Source material:
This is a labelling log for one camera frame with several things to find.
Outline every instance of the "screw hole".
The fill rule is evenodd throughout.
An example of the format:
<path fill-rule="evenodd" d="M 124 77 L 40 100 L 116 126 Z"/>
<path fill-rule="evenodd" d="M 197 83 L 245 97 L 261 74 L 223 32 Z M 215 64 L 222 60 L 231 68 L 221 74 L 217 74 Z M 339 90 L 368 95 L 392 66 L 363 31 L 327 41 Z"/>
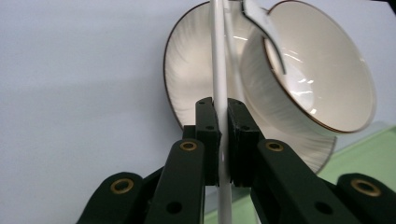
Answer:
<path fill-rule="evenodd" d="M 273 151 L 282 151 L 283 150 L 283 146 L 276 142 L 268 142 L 267 144 L 265 144 L 265 146 L 268 149 L 273 150 Z"/>
<path fill-rule="evenodd" d="M 181 203 L 178 202 L 171 202 L 168 205 L 166 205 L 166 211 L 170 214 L 177 214 L 181 212 L 182 206 Z"/>
<path fill-rule="evenodd" d="M 133 187 L 134 181 L 132 181 L 132 179 L 123 178 L 114 181 L 111 184 L 110 189 L 115 194 L 123 194 L 131 190 Z"/>
<path fill-rule="evenodd" d="M 180 144 L 180 148 L 186 151 L 193 151 L 197 148 L 197 145 L 193 142 L 183 142 Z"/>
<path fill-rule="evenodd" d="M 371 197 L 381 195 L 381 190 L 374 184 L 363 179 L 353 179 L 350 183 L 352 187 L 360 193 Z"/>
<path fill-rule="evenodd" d="M 321 212 L 323 214 L 326 214 L 326 215 L 332 214 L 332 208 L 326 203 L 317 202 L 317 203 L 315 203 L 315 207 L 317 208 L 317 210 L 319 212 Z"/>

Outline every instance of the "cup handle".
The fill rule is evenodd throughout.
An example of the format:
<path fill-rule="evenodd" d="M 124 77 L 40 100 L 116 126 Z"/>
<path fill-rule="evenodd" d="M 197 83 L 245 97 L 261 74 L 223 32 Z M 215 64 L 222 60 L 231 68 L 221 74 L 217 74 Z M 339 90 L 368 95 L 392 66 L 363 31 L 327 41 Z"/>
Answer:
<path fill-rule="evenodd" d="M 242 1 L 242 14 L 249 21 L 253 22 L 259 28 L 264 37 L 268 39 L 275 48 L 276 56 L 280 61 L 282 73 L 286 75 L 286 66 L 280 54 L 280 50 L 276 41 L 277 33 L 271 23 L 270 18 L 265 14 L 256 0 L 243 0 Z"/>

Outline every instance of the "white saucer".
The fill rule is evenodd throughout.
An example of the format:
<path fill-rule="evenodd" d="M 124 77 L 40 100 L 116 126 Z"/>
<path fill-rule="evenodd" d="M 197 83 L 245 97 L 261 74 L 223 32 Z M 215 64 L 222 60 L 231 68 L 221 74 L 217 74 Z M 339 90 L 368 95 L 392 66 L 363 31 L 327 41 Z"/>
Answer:
<path fill-rule="evenodd" d="M 241 4 L 230 1 L 234 42 L 238 55 L 248 40 L 250 29 L 256 29 L 241 13 Z M 163 61 L 164 81 L 171 106 L 181 126 L 195 124 L 195 103 L 213 96 L 210 7 L 203 3 L 188 11 L 169 36 Z M 228 96 L 236 98 L 231 80 Z M 245 102 L 266 138 L 289 144 L 312 171 L 317 172 L 329 159 L 335 137 L 316 133 L 305 137 L 277 130 L 269 125 Z"/>

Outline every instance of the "white teacup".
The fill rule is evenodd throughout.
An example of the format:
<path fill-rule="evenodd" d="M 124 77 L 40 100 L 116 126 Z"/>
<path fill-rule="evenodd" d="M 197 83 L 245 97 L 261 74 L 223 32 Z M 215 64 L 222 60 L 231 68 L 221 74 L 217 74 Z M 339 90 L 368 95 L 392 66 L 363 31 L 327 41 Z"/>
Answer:
<path fill-rule="evenodd" d="M 289 133 L 336 136 L 366 127 L 375 108 L 369 69 L 347 34 L 308 4 L 283 2 L 269 11 L 286 68 L 259 29 L 241 60 L 247 100 L 263 119 Z"/>

How to complete this task: The whole listing above needs to be copied exactly; please keep the pictures out.

Worked solution:
This is a labelling log for one camera frame with several things to find.
Outline every instance of the "screw hole".
The fill rule is evenodd throughout.
An example of the format:
<path fill-rule="evenodd" d="M 124 77 L 40 100 L 116 126 Z"/>
<path fill-rule="evenodd" d="M 197 83 L 245 97 L 261 74 L 223 32 Z M 215 64 L 222 60 L 231 68 L 221 74 L 217 74 Z M 339 90 L 368 95 L 392 66 L 363 31 L 327 41 Z"/>
Answer:
<path fill-rule="evenodd" d="M 273 151 L 282 151 L 283 150 L 283 146 L 276 142 L 268 142 L 267 144 L 265 144 L 265 146 L 268 149 L 273 150 Z"/>
<path fill-rule="evenodd" d="M 181 203 L 178 202 L 171 202 L 168 205 L 166 205 L 166 211 L 170 214 L 177 214 L 181 212 L 182 206 Z"/>
<path fill-rule="evenodd" d="M 133 187 L 134 181 L 132 181 L 132 179 L 123 178 L 114 181 L 111 184 L 110 189 L 115 194 L 123 194 L 131 190 Z"/>
<path fill-rule="evenodd" d="M 180 144 L 180 148 L 186 151 L 193 151 L 197 148 L 197 145 L 193 142 L 183 142 Z"/>
<path fill-rule="evenodd" d="M 371 197 L 381 195 L 381 190 L 374 184 L 363 179 L 353 179 L 350 183 L 352 187 L 360 193 Z"/>
<path fill-rule="evenodd" d="M 321 212 L 323 214 L 326 214 L 326 215 L 332 214 L 332 208 L 326 203 L 317 202 L 317 203 L 315 203 L 315 207 L 317 208 L 317 210 L 319 212 Z"/>

Outline every instance of the "cup handle".
The fill rule is evenodd throughout.
An example of the format:
<path fill-rule="evenodd" d="M 124 77 L 40 100 L 116 126 Z"/>
<path fill-rule="evenodd" d="M 197 83 L 245 97 L 261 74 L 223 32 Z M 215 64 L 222 60 L 231 68 L 221 74 L 217 74 Z M 339 90 L 368 95 L 392 66 L 363 31 L 327 41 Z"/>
Answer:
<path fill-rule="evenodd" d="M 242 1 L 242 14 L 249 21 L 253 22 L 259 28 L 264 37 L 268 39 L 275 48 L 276 56 L 280 61 L 282 73 L 286 75 L 286 66 L 280 54 L 280 50 L 276 41 L 277 33 L 271 23 L 270 18 L 265 14 L 256 0 L 243 0 Z"/>

Outline every instance of the "white saucer".
The fill rule is evenodd throughout.
An example of the format:
<path fill-rule="evenodd" d="M 124 77 L 40 100 L 116 126 Z"/>
<path fill-rule="evenodd" d="M 197 83 L 245 97 L 261 74 L 223 32 Z M 215 64 L 222 60 L 231 68 L 221 74 L 217 74 Z M 339 90 L 368 95 L 392 66 L 363 31 L 327 41 Z"/>
Answer:
<path fill-rule="evenodd" d="M 241 4 L 230 1 L 234 42 L 238 55 L 248 40 L 250 29 L 256 29 L 241 13 Z M 163 61 L 164 81 L 171 106 L 181 126 L 195 124 L 195 103 L 213 96 L 210 7 L 203 3 L 188 11 L 169 36 Z M 228 96 L 236 98 L 231 80 Z M 245 102 L 266 138 L 289 144 L 312 171 L 317 172 L 329 159 L 335 137 L 316 133 L 305 137 L 277 130 L 269 125 Z"/>

Outline every instance of the "white teacup".
The fill rule is evenodd throughout.
An example of the format:
<path fill-rule="evenodd" d="M 124 77 L 40 100 L 116 126 Z"/>
<path fill-rule="evenodd" d="M 197 83 L 245 97 L 261 74 L 223 32 Z M 215 64 L 222 60 L 231 68 L 221 74 L 217 74 Z M 339 90 L 368 95 L 392 66 L 363 31 L 327 41 Z"/>
Answer:
<path fill-rule="evenodd" d="M 289 133 L 336 136 L 366 127 L 375 108 L 369 69 L 347 34 L 308 4 L 283 2 L 269 11 L 286 68 L 259 29 L 241 60 L 247 100 L 263 119 Z"/>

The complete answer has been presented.